| CS 354, version A Fall 2004 | Name:___________________ ID:___________________ Login:_____________________ | |
| Exam 4 | ||
|
No electronic devices may be used while taking this exam. Examples of devices not allowed are calculators, pagers, cell phones, wrist calculators/computers, laptop computers, pocket computers. Each student is allowed one 8.5 by 11 inch sheet of paper with handwritten notes. The notes may be on both sides of the paper. Show all work, and do any/all calculations on the exam. Extra scratch paper may not be used. |
Exam Score Q1 = _____ / 9 Q2 = _____ / 6 Q3 = _____ / 5 Q4 = _____ / 5 Q5 = _____ / 6 Q6 = _____ / 19 Q7 = _____ / 9 Q8 = _____ / 6 Total = _____ / 65 |
Question 1 (9 points, 3 points each part)
Karen worked on a computer system that incorrectly set
the priority levels of disk interrupts as compared
to clock interrupts.
PART A
Which device (disk or clock) should have had the highest (best)
priority level for correct operation?
PART B
Suppose that Karen is to be paid at an hourly rate according
to the time provided by this incorrectly functioning
computer system.
Is Karen happy about this?
Briefly justify your answer.
PART C
Suppose that this system's clock started saying it was 8:00am,
and finished saying that it was 11:40am,
when 4 hours went by according to the wall clock.

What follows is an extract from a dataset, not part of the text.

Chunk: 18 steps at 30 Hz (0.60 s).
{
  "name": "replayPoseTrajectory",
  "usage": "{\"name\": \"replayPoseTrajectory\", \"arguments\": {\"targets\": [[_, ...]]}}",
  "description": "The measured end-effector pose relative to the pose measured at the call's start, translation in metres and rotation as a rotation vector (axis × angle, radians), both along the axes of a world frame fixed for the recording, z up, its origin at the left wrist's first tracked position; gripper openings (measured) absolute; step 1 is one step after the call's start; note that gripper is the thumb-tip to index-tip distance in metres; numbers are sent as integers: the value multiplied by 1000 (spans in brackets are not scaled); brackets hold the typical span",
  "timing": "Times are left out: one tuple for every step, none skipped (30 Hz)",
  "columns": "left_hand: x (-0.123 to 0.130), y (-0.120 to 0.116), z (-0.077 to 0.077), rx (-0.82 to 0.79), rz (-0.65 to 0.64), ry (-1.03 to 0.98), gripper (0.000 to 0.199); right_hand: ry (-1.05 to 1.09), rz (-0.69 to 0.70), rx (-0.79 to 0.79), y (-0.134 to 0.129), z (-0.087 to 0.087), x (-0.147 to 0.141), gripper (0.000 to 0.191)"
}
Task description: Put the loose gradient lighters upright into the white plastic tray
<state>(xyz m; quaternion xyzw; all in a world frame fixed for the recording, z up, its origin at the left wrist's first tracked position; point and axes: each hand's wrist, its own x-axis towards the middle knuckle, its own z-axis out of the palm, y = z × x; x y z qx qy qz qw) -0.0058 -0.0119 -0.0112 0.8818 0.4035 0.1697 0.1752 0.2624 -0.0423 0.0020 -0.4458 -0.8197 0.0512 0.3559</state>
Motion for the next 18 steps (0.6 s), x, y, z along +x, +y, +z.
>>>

If the system clock sends interrupts at the rate of 1 per millisecond,
how many clock interrupts were lost?
Question 2 (6 points total, 3 points each part)
PART A
Write a MAL code fragment that a kernel could
use to enable interrupts (and not change anything else).
PART B
If a kernel executed the code fragment written for PART A,
would the kernel then be reentrant or nonreentrant?
Question 3 (5 points)
As a computer designer of a memory system with a single cache,
you run a program that generates four million memory requests.
Of these requests, 100,000 of them miss in the cache.

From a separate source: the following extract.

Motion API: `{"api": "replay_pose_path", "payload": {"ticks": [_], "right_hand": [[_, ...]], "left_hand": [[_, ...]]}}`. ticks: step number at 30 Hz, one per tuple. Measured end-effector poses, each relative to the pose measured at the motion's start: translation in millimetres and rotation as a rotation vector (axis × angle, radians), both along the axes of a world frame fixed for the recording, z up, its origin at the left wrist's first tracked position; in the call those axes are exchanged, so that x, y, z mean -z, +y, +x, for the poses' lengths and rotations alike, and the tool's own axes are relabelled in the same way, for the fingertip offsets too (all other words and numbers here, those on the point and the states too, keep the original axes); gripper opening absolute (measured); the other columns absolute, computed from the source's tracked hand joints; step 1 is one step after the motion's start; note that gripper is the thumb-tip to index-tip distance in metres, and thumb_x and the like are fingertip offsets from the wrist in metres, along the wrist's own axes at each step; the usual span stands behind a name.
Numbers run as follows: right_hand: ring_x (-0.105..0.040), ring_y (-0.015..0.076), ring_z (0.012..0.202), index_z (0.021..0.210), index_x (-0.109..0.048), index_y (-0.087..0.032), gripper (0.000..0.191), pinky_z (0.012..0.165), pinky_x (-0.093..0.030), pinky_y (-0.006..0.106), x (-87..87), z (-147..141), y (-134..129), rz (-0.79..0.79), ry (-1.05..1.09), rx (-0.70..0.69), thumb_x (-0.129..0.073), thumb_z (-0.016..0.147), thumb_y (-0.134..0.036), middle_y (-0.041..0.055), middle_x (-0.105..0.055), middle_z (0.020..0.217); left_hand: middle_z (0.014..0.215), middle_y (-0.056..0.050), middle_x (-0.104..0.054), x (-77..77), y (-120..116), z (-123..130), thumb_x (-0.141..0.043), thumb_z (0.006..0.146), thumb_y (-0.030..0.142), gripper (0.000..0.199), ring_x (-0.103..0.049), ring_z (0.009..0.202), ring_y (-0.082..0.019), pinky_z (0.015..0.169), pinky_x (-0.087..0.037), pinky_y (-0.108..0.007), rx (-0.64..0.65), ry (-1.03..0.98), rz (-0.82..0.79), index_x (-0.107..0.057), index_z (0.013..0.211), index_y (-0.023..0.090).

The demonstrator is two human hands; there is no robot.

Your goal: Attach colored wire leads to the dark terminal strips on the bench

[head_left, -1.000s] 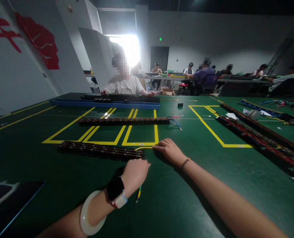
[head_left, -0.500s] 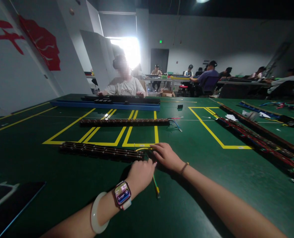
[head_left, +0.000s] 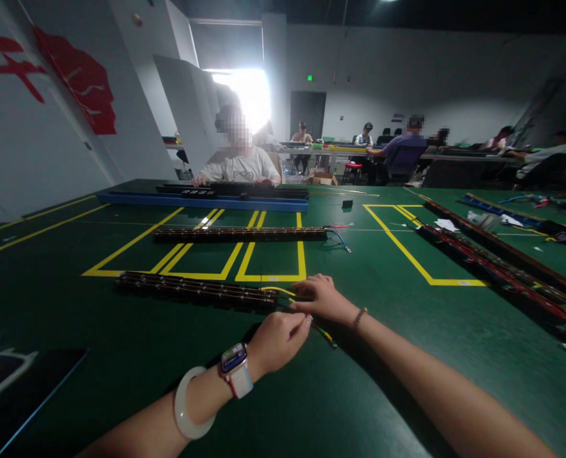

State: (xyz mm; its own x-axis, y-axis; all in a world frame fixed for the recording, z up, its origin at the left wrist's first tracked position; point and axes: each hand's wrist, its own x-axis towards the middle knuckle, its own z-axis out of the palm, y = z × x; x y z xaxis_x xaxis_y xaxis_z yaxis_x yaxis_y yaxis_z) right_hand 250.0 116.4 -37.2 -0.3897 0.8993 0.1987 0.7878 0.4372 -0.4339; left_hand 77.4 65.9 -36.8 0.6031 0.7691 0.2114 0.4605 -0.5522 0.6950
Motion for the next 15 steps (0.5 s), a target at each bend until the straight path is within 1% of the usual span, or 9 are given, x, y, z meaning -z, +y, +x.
{"api": "replay_pose_path", "payload": {"ticks": [3, 5, 7, 9, 10, 12, 15], "right_hand": [[-0.05, 0.0201, 0.091, 0.095, -0.069, -0.025, 0.032, 0.086, -0.031, 0.039, -4.4, 5.0, 4.0, -0.067, -0.007, -0.007, -0.063, 0.075, -0.05, 0.0031, -0.062, 0.086], [-0.052, 0.0183, 0.086, 0.091, -0.07, -0.022, 0.025, 0.083, -0.034, 0.036, -4.3, 7.2, 6.1, -0.137, 0.032, -0.034, -0.065, 0.076, -0.041, 0.0032, -0.062, 0.083], [-0.054, 0.0151, 0.079, 0.092, -0.068, -0.016, 0.022, 0.077, -0.039, 0.03, -2.6, 8.0, 7.2, -0.267, 0.144, -0.072, -0.064, 0.076, -0.031, 0.0035, -0.063, 0.083], [-0.056, 0.0123, 0.072, 0.093, -0.065, -0.012, 0.022, 0.069, -0.042, 0.025, -0.8, 7.2, 7.3, -0.391, 0.286, -0.1, -0.061, 0.076, -0.026, 0.0038, -0.064, 0.083], [-0.057, 0.0117, 0.071, 0.093, -0.063, -0.011, 0.022, 0.067, -0.043, 0.024, -0.2, 6.3, 7.0, -0.423, 0.343, -0.105, -0.061, 0.076, -0.025, 0.0041, -0.064, 0.082], [-0.057, 0.0113, 0.069, 0.091, -0.063, -0.009, 0.02, 0.065, -0.044, 0.023, 0.1, 4.0, 6.1, -0.405, 0.405, -0.089, -0.06, 0.077, -0.023, 0.0047, -0.064, 0.082], [-0.057, 0.0112, 0.067, 0.087, -0.063, -0.01, 0.017, 0.063, -0.044, 0.022, -0.7, 0.2, 3.8, -0.313, 0.448, -0.033, -0.061, 0.077, -0.024, 0.0044, -0.065, 0.08]], "left_hand": [[0.055, -0.005, -0.052, 3.4, 3.8, 3.5, -0.032, 0.091, 0.051, 0.049, -0.05, 0.048, -0.012, 0.048, -0.038, -0.024, 0.035, -0.266, -0.492, -0.049, 0.068, 0.012], [0.059, -0.007, -0.056, 6.4, 6.5, 5.8, -0.034, 0.089, 0.053, 0.048, -0.055, 0.05, -0.015, 0.049, -0.043, -0.025, 0.083, -0.424, -0.703, -0.051, 0.075, 0.011], [0.066, -0.011, -0.059, 8.6, 8.1, 7.6, -0.036, 0.089, 0.054, 0.047, -0.06, 0.059, -0.018, 0.055, -0.047, -0.03, 0.11, -0.534, -0.838, -0.05, 0.082, 0.009], [0.073, -0.013, -0.06, 9.4, 8.3, 9.0, -0.037, 0.089, 0.053, 0.046, -0.062, 0.068, -0.021, 0.059, -0.05, -0.034, 0.089, -0.606, -0.951, -0.049, 0.085, 0.009], [0.077, -0.014, -0.06, 9.3, 8.2, 9.5, -0.038, 0.09, 0.051, 0.044, -0.063, 0.071, -0.022, 0.062, -0.051, -0.036, 0.07, -0.64, -0.995, -0.049, 0.087, 0.009], [0.085, -0.017, -0.061, 8.6, 8.3, 10.3, -0.039, 0.091, 0.045, 0.037, -0.063, 0.08, -0.024, 0.071, -0.051, -0.04, 0.021, -0.725, -1.06, -0.047, 0.094, 0.008], [0.099, -0.021, -0.06, 7.1, 10.3, 10.6, -0.039, 0.093, 0.036, 0.033, -0.062, 0.092, -0.025, 0.087, -0.047, -0.044, -0.04, -0.866, -1.134, -0.043, 0.107, 0.006]]}}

Being a careful designer, you check your work by running a
different program that generates six million memory requests.
Of these requests, 300,000 of them miss in the cache.
Are these statistics possible? Briefly justify your answer.
Question 4 (6 points total)
Fill in a single word to complete each of the following sentences:
Pipelining is great.
It increases processor performance
by increasing the __________________ with respect to
the number of instruction completions.
Instruction __________________ is the total amount of time
that an instruction takes to execute from start to finish.
Question 5 (5 points total)
A programmer is working on a program, in order to make the
program run faster.
The programmer tells you that a speedup of 10
has been obtained.
Explain what happened in terms of the number of
instructions executed when this improved
program is run.
Question 6 (19 points total)
PART A (4 points)
Give a 3-instruction TAL code fragment that contains a data dependency
between the first and second instructions within the fragment.
The dependency must be one that
would cause a stall in the MIPS R2000 5-stage pipeline.
The third instruction in the code fragment must not be dependent on the
first two instructions.
PART B (10 points)
Identify each of the stages of the MIPS R2000 5-stage pipeline
by giving its 2-letter abbreviation, and very briefly describe what each stage does.
Question 7 (9 points total, 3 points each part)
When computing an IEEE single precision floating point addition,
the mantissa that represents the sum is calcuated to be
g r s
1.01000001000000000000010 1 0 0
Question 8 (6 points total)
Write a MAL code fragment that spin waits for the value
in the integer variable X3
to become greater than the value 18.
The code must place the value 18 into register $10.
After dropping out of the spin wait loop, the code fragment
sets the value of variable X3 to be 0.